Task statement:
From the line containing "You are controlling" to the final line of the listing, restate each line word for word and add nothing.
[[ Data block, beginning ]]
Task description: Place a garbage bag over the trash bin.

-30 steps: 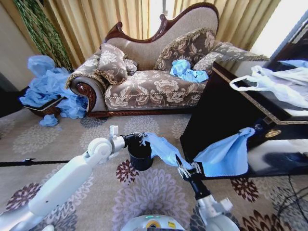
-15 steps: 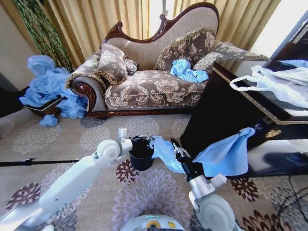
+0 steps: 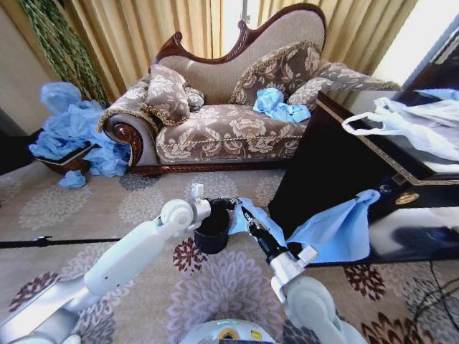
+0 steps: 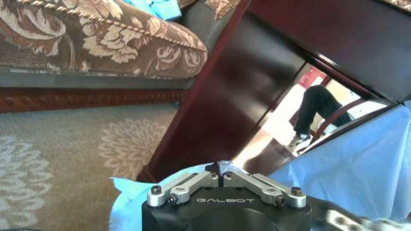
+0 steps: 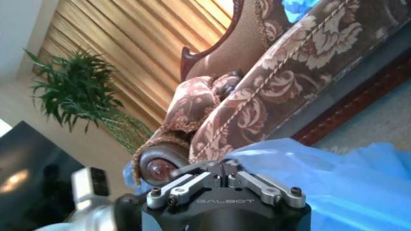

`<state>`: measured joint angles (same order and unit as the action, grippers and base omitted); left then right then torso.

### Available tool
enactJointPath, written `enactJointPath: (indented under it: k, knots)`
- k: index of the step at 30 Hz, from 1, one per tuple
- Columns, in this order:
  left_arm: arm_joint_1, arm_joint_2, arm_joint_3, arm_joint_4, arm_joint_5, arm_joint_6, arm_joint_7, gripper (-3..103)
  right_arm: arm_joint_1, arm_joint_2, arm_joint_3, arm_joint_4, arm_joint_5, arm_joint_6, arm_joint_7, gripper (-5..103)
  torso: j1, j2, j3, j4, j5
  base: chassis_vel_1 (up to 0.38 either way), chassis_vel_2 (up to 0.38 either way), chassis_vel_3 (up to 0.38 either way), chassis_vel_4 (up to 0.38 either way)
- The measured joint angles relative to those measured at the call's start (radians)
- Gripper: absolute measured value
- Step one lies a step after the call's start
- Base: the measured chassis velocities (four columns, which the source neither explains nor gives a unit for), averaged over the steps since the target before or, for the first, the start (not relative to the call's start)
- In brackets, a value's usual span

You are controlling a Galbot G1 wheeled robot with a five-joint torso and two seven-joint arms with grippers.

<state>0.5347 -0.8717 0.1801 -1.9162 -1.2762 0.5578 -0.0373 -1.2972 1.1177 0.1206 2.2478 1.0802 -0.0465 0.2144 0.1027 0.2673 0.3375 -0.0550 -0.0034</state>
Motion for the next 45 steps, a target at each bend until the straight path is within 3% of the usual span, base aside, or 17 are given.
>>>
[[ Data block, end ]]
Completed task:
You are controlling a Galbot G1 wheeled robot with a five-joint torso and two seven-joint arms with grippers.

<state>0.5347 -0.8717 0.1801 -1.9162 -1.2762 0.5578 -0.0373 -1.2972 1.1177 0.1206 2.2478 1.0802 -0.0465 0.2144 0.1027 0.2673 0.3375 -0.0550 -0.0034</state>
Motion for the next 45 steps, a target at each bend until the straight path is within 3% of the usual span, base aside, or 17 are given.
>>>

With this, the exercise is finished.